#### INPUT

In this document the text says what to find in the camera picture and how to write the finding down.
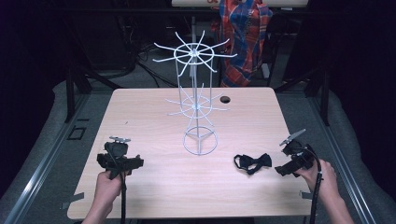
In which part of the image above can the person's left hand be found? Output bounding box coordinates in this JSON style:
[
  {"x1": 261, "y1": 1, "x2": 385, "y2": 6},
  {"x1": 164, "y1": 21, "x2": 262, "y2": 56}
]
[{"x1": 94, "y1": 170, "x2": 133, "y2": 207}]

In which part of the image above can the aluminium floor rail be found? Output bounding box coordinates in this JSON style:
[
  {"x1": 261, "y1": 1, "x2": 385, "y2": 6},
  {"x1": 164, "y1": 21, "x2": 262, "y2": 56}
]
[
  {"x1": 2, "y1": 92, "x2": 92, "y2": 224},
  {"x1": 307, "y1": 94, "x2": 378, "y2": 224}
]

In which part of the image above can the person's right hand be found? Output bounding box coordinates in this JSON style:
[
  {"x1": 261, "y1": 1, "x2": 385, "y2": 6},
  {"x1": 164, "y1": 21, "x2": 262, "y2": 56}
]
[{"x1": 293, "y1": 159, "x2": 339, "y2": 203}]

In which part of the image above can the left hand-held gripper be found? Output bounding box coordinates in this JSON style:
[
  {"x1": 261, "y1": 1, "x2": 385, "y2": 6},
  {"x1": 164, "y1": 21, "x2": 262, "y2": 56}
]
[{"x1": 96, "y1": 135, "x2": 145, "y2": 181}]

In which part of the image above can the black metal stand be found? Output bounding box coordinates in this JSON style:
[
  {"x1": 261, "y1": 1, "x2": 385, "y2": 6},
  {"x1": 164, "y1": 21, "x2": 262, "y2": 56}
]
[
  {"x1": 60, "y1": 18, "x2": 122, "y2": 123},
  {"x1": 274, "y1": 59, "x2": 331, "y2": 127}
]

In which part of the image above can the white wire display rack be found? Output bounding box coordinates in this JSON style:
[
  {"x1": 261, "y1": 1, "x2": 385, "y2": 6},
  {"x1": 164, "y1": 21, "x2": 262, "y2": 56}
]
[{"x1": 152, "y1": 29, "x2": 238, "y2": 156}]

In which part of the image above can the grey table bracket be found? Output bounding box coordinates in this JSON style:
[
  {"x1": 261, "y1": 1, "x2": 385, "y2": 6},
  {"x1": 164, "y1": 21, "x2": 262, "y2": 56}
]
[
  {"x1": 299, "y1": 189, "x2": 314, "y2": 201},
  {"x1": 60, "y1": 191, "x2": 86, "y2": 211}
]

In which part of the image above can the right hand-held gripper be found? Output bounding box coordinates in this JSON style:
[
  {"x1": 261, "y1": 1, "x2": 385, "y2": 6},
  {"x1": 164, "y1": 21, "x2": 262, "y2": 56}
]
[{"x1": 274, "y1": 129, "x2": 316, "y2": 177}]

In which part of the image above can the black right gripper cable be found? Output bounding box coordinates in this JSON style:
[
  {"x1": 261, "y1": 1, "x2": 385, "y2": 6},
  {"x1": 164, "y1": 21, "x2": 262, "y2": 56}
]
[{"x1": 300, "y1": 147, "x2": 323, "y2": 224}]

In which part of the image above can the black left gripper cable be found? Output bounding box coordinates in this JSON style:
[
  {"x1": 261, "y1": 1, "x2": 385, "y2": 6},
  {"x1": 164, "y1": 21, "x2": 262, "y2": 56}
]
[{"x1": 105, "y1": 143, "x2": 127, "y2": 224}]

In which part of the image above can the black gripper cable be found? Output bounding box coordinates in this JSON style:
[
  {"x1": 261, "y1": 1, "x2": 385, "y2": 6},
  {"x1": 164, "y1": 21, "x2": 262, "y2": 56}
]
[
  {"x1": 105, "y1": 143, "x2": 127, "y2": 224},
  {"x1": 300, "y1": 147, "x2": 323, "y2": 224}
]

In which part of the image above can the red blue plaid cloth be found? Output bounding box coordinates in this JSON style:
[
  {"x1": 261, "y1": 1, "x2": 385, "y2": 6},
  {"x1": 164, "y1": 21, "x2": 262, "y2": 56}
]
[{"x1": 210, "y1": 0, "x2": 275, "y2": 89}]

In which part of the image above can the black floor cable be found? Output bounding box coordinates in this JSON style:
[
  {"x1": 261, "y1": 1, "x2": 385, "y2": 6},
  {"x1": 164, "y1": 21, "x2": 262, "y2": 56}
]
[{"x1": 118, "y1": 18, "x2": 179, "y2": 89}]

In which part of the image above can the black bow tie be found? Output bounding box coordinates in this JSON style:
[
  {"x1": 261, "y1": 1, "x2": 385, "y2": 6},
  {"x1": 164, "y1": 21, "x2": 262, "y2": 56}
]
[{"x1": 233, "y1": 152, "x2": 273, "y2": 175}]

########

PROMPT
Your reply is to be the number of lines above in which the word "black" appears, and nothing else.

ANSWER TO THIS TASK
6